Debris, once scattered everywhere on streets and the flight line, now sits in large piles across the base. Dozens of tents now house many of the 1,300 airmen who are assessing buildings and bringing basic services back to the base.

Tyndall’s air traffic control tower, while largely intact, had its windows blown out and received water damage, so a small temporary tower sits directly off the runway directing the F-22s out and bringing in airlift aircraft carrying airmen, food, tents, vehicles, and other supplies.

Laidlaw said he is trying to determine what buildings can be saved by getting “eyes on” them all by civil engineers, RED HORSE airmen, and contractors. Many buildings need to be demolished, while others area easily saved. Then there are those “in-between” or “yellow” buildings that need a deeper assessment, he said.

Vice President Mike Pence and Secretary of the Air Force Heather Wilson visited the base last week, where they announced that Tyndall’s F-22 training mission and the 601st Air Operations Center would be back up and running by the beginning of the year. Laidlaw said Wednesday he is working to determine the capacity available to meet that goal by doing everything possible to keep as much of the key infrastructure available.

“The way I see my role as installation commander is to, as smartly as possible, put Band-Aids on every window we can to keep as much in the decision space as possible,” Laidlaw said.

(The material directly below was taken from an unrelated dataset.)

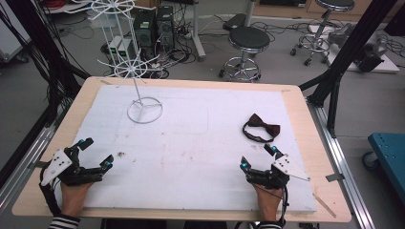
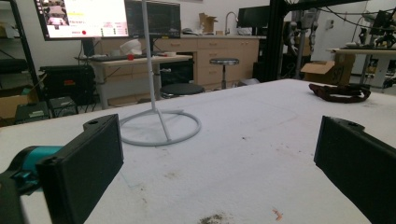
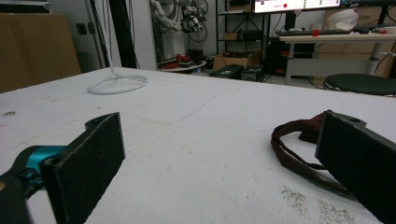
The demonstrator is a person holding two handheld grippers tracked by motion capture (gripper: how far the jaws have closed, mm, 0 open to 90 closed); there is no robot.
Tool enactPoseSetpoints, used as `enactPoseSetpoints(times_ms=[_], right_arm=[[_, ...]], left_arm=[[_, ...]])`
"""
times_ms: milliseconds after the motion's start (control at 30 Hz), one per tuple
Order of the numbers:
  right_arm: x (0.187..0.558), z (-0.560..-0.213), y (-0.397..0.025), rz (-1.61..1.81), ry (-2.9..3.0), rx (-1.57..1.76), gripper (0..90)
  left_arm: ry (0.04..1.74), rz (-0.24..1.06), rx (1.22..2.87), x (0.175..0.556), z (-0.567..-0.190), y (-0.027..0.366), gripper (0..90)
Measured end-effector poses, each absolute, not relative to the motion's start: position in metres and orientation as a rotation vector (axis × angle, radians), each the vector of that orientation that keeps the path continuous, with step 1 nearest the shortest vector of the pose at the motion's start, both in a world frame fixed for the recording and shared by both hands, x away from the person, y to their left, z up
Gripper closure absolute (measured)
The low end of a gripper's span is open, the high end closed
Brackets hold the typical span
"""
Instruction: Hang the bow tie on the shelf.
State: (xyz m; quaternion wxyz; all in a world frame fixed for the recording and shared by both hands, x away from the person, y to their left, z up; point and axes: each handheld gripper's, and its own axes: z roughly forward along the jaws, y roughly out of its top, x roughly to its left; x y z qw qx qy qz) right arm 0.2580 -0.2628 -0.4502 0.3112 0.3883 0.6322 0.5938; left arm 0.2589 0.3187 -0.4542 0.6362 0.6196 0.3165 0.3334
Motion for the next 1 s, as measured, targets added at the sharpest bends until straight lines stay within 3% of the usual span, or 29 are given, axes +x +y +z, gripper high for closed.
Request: enactPoseSetpoints(times_ms=[733,1000], right_arm=[[0.258,-0.449,-0.265,1.602,1.652,1.029,0.7],[0.259,-0.434,-0.272,1.616,1.654,1.011,0.7]], left_arm=[[0.724,0.758,1.414,0.259,-0.454,0.319,1.7],[0.725,0.758,1.413,0.259,-0.454,0.319,1.7]])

Tyndall has eight full-mission simulators for the F-22 school house, and the building housing those simulators was slightly damaged. There is still work to do, but they should be up and running by the timeline provided by Pence. F-22s will move to nearby Eglin AFB, Fla., for the flying portion of training.

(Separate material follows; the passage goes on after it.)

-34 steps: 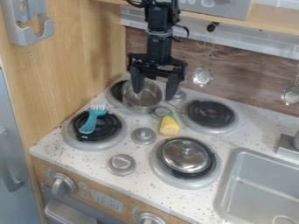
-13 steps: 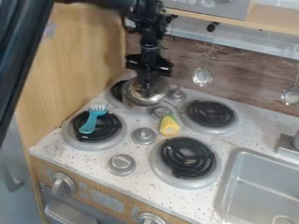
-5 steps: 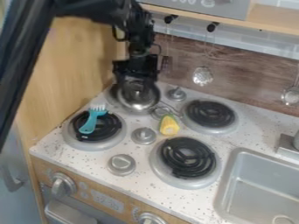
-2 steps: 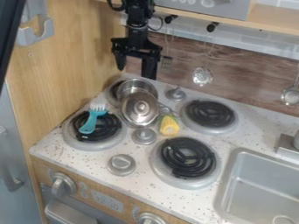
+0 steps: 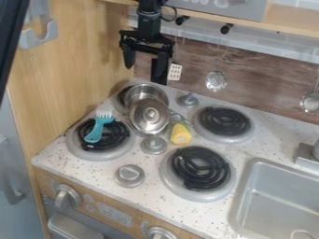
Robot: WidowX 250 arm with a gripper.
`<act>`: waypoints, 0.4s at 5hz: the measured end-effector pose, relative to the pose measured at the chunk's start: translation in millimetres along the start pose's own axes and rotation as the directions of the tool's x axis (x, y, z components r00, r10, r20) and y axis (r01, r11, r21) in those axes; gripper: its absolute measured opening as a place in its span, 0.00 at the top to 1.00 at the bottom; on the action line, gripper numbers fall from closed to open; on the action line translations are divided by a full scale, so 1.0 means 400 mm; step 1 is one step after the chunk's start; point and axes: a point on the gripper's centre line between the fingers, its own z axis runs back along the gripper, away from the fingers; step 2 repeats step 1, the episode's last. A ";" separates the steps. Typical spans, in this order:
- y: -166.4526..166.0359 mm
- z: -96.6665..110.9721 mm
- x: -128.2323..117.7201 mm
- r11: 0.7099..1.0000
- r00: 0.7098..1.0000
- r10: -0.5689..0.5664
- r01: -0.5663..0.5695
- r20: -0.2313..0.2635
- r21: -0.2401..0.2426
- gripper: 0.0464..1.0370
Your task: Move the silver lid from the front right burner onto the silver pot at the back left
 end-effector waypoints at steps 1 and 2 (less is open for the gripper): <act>-0.018 -0.029 -0.025 0.999 0.998 -0.051 0.052 -0.043 0.011 0.04; -0.018 -0.029 -0.025 0.999 0.998 -0.051 0.052 -0.043 0.011 0.04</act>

In advance of the storm, Tyndall evacuated 11,000 people from the community and the most important thing is that no one got hurt, Laidlaw said. Many of these airmen have returned to damaged or destroyed homes, and still unanswered questions about their future, but they have proven to be resilient, he said. Squadron commanders are talking to airmen individually to determine the best way to address their concerns and what they need immediately, as a way to avoid broad “one size fits all” plans that would not be as effective, he said.

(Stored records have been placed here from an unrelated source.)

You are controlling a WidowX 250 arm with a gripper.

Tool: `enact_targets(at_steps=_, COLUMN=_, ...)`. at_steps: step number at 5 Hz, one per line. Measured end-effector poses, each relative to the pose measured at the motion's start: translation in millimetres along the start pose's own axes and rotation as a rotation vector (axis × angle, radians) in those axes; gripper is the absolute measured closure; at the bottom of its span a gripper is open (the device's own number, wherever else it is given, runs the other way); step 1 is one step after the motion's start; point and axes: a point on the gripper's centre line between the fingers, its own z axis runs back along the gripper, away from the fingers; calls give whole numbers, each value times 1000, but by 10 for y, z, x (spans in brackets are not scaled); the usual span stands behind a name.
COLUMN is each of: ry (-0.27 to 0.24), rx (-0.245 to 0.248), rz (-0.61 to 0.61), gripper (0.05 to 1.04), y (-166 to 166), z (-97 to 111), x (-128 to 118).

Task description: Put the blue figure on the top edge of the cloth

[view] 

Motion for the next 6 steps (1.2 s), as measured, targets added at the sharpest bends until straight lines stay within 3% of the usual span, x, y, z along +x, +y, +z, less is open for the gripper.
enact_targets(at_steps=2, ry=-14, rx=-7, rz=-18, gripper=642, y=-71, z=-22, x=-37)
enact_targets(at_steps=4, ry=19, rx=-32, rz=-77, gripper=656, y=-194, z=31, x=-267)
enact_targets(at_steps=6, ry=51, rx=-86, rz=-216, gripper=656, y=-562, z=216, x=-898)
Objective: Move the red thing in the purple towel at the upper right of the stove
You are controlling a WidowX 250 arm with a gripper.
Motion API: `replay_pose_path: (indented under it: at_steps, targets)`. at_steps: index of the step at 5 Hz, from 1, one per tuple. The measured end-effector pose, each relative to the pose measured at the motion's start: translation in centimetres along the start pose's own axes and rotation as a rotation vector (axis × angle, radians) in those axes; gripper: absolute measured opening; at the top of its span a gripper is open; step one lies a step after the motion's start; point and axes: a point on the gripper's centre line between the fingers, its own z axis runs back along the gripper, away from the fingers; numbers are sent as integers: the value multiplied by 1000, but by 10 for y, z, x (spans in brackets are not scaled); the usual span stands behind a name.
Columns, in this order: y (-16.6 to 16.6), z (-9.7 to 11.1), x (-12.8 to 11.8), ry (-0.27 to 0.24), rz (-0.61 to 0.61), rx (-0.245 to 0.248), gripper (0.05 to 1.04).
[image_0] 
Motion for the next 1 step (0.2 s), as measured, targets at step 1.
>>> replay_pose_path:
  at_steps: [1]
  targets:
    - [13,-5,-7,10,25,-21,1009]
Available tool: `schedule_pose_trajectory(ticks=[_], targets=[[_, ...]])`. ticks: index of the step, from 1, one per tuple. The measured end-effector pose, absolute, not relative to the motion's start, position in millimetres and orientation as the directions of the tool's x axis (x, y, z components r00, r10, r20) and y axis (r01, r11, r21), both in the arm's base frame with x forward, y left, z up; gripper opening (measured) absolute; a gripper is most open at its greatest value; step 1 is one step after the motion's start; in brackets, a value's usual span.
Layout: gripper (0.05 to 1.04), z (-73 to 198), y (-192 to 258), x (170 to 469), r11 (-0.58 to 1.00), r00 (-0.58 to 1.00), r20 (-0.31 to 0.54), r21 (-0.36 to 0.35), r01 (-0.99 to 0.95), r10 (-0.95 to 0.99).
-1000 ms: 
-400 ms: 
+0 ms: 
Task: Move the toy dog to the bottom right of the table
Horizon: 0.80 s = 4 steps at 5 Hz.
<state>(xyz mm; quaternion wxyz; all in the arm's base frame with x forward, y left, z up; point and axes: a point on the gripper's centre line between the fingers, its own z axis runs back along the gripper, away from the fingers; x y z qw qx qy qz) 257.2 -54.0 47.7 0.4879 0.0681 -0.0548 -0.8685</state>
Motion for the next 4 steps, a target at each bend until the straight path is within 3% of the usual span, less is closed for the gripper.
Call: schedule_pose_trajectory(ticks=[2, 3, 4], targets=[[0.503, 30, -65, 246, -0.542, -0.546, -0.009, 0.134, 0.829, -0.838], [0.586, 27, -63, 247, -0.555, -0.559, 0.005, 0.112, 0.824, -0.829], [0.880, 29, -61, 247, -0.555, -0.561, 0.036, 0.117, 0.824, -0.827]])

“They’ve been incredibly patient with us, I appreciate that,” Laidlaw said. “By and large their spirits are high. They are airmen. Airmen are resilient people. We’re going to get through this.”

The base has returned to life at a pace that didn’t seem possible based on the extent of the damage at first, and that is a testament to the speed at which the Air Force responded and the expertise of the specific airmen that arrived. For example, special tactics airmen had no trouble immediately returning the flightline to operations. RED HORSE airmen from Hurlburt Field, Fla., quickly went to work assessing the facilities, clearing debris, and getting operations going. Base defenders, deployed from Moody AFB, Ga., set out to secure a sprawling facility that didn’t even have a fence line remaining after the storm, Laidlaw said.

“I just let them do what they were trained to do, and here we are, three weeks later, and I couldn’t be more impressed by how much progress we’ve made, and I could not be more proud watching them do what they are trained to do,” he said.